__WHAT IS REQUIRED__: Say how many lines in the records include the string "plate", adding no other words.

__DATA__:
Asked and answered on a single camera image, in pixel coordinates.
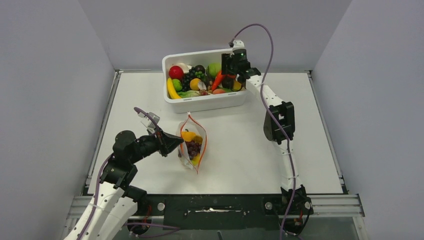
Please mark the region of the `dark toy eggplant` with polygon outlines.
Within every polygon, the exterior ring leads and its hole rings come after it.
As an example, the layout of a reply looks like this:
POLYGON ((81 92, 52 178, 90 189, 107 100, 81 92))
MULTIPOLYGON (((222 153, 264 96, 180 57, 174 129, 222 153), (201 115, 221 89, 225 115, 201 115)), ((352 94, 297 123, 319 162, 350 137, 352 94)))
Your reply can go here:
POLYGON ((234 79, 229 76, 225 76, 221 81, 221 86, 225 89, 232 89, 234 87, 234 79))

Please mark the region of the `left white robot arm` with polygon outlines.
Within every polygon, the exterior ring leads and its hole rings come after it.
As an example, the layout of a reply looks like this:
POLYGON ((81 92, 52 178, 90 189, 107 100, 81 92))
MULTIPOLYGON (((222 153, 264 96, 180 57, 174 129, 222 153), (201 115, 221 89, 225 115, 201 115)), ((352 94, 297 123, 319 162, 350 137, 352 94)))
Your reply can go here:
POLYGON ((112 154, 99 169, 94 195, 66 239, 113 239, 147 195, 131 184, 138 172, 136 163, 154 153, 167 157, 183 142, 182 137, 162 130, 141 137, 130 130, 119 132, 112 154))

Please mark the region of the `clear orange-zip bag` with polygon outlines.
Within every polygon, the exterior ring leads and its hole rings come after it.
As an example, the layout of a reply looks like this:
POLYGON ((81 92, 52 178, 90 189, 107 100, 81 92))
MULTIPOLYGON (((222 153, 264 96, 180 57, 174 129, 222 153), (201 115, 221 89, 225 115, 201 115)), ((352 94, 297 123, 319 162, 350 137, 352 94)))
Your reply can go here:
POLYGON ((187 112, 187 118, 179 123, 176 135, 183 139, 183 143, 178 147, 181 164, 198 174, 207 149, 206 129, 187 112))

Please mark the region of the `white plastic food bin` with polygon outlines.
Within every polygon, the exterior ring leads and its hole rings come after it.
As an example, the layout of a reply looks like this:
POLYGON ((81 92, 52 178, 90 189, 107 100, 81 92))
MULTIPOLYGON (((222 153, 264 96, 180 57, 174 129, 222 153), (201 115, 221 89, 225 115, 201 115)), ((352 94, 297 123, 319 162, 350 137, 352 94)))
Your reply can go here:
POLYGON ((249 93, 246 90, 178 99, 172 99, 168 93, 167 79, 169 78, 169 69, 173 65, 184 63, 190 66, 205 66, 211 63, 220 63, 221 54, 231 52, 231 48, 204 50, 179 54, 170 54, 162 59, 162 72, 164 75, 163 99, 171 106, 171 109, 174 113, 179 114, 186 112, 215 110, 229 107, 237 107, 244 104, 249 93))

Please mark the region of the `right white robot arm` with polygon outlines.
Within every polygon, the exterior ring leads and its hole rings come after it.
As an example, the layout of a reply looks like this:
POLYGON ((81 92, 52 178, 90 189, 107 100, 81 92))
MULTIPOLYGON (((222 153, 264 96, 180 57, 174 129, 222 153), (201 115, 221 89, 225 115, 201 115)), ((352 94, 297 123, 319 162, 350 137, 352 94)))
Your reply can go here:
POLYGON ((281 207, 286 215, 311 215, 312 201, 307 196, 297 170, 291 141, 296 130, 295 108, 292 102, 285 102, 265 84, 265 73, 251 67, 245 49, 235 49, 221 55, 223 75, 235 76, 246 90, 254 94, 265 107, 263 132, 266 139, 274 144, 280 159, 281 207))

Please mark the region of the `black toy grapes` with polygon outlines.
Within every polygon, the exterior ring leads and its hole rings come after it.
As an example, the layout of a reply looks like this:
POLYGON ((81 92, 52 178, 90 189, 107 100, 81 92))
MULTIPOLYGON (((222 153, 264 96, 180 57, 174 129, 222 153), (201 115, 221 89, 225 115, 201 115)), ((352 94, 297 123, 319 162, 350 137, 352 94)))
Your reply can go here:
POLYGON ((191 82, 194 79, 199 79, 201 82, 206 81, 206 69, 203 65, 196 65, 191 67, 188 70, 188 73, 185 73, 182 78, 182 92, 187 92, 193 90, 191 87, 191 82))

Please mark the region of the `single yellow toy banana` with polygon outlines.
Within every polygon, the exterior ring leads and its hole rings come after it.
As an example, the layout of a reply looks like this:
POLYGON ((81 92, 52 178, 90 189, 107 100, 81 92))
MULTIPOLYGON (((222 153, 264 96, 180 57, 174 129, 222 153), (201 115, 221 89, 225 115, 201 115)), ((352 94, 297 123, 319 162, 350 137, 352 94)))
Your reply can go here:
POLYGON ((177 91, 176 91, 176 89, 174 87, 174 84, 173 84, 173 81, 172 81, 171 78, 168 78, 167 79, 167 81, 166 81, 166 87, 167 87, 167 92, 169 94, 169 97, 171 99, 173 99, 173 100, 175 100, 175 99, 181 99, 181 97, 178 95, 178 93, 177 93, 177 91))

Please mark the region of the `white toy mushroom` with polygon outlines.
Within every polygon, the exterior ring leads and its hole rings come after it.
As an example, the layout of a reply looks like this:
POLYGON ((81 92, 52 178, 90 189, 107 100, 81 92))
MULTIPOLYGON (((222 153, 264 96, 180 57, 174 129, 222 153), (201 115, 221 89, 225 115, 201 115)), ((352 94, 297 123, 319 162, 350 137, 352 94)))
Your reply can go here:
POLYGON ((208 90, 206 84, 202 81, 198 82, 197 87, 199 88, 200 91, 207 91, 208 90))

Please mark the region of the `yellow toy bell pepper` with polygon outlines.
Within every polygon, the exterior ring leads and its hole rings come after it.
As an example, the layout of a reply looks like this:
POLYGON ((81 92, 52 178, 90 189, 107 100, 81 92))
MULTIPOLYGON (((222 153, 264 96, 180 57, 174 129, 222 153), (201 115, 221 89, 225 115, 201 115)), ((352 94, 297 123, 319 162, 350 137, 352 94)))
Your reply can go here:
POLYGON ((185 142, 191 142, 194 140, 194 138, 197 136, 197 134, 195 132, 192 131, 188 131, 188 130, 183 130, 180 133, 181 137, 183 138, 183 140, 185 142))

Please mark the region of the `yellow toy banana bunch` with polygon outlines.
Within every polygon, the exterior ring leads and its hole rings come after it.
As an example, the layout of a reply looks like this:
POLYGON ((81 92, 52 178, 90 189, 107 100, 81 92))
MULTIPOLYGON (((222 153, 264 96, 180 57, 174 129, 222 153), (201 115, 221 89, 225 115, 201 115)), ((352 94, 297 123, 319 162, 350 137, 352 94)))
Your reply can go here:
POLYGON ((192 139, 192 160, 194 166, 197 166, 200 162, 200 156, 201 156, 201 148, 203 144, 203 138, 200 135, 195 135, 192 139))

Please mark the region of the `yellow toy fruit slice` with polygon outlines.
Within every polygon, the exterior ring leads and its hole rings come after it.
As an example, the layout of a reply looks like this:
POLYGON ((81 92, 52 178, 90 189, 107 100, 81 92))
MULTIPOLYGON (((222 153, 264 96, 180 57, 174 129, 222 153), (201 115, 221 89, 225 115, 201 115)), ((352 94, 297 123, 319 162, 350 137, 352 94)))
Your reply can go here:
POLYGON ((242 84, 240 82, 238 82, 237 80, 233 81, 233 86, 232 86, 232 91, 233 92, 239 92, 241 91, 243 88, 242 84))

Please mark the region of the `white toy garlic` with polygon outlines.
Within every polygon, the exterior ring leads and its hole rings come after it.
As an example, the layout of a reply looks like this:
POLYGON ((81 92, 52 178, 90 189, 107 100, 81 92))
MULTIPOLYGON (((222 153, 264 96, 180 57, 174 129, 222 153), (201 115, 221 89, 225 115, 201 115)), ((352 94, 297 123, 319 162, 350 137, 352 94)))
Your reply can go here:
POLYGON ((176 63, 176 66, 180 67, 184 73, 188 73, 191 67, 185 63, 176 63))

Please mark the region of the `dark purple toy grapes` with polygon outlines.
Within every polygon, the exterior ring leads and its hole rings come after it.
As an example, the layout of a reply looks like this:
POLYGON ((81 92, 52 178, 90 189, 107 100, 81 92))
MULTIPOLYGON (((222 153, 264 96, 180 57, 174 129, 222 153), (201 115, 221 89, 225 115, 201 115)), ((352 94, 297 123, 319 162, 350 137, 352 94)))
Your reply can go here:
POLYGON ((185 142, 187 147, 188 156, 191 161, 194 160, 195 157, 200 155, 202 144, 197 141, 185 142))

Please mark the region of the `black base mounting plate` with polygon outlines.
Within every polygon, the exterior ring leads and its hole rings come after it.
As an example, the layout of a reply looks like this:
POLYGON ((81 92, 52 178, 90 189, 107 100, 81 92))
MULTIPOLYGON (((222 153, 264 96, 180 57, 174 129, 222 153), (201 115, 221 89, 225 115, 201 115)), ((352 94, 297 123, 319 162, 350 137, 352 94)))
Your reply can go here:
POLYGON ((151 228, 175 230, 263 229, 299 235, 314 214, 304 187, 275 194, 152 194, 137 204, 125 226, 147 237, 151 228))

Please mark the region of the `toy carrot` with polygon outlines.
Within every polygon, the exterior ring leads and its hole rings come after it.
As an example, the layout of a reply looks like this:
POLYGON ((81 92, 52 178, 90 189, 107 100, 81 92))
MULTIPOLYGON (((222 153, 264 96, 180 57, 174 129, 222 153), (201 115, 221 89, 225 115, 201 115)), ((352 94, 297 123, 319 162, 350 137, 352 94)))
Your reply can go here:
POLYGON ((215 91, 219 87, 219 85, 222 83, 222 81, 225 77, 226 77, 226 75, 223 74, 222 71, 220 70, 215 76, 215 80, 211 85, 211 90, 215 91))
* * *
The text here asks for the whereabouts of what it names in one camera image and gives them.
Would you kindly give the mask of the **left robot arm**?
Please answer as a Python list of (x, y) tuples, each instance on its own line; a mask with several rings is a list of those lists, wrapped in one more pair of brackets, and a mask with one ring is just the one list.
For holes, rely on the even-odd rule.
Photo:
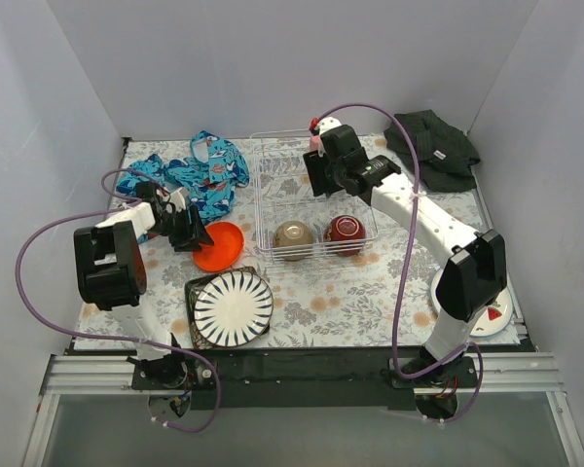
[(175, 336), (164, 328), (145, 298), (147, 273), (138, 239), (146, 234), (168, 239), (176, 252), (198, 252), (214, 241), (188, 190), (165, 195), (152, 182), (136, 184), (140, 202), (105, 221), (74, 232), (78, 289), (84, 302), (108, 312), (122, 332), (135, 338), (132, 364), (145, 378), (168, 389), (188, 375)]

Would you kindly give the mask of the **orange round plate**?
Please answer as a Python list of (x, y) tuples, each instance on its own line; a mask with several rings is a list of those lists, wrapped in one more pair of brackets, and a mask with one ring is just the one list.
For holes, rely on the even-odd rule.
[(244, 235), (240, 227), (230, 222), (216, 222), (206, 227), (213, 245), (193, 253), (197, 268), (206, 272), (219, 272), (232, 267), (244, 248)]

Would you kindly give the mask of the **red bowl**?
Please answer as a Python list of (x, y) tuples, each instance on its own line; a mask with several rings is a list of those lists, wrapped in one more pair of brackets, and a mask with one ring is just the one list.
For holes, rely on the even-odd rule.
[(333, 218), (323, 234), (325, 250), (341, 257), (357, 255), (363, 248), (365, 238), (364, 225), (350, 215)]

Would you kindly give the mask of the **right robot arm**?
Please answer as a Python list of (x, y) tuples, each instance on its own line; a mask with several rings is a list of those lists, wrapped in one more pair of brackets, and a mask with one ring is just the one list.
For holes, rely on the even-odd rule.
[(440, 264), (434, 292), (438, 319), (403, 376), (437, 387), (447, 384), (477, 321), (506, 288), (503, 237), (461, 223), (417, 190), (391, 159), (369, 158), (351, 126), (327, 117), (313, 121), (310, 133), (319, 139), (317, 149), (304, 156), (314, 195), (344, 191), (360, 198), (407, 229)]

__REPLY TO THE EXERCISE__: 2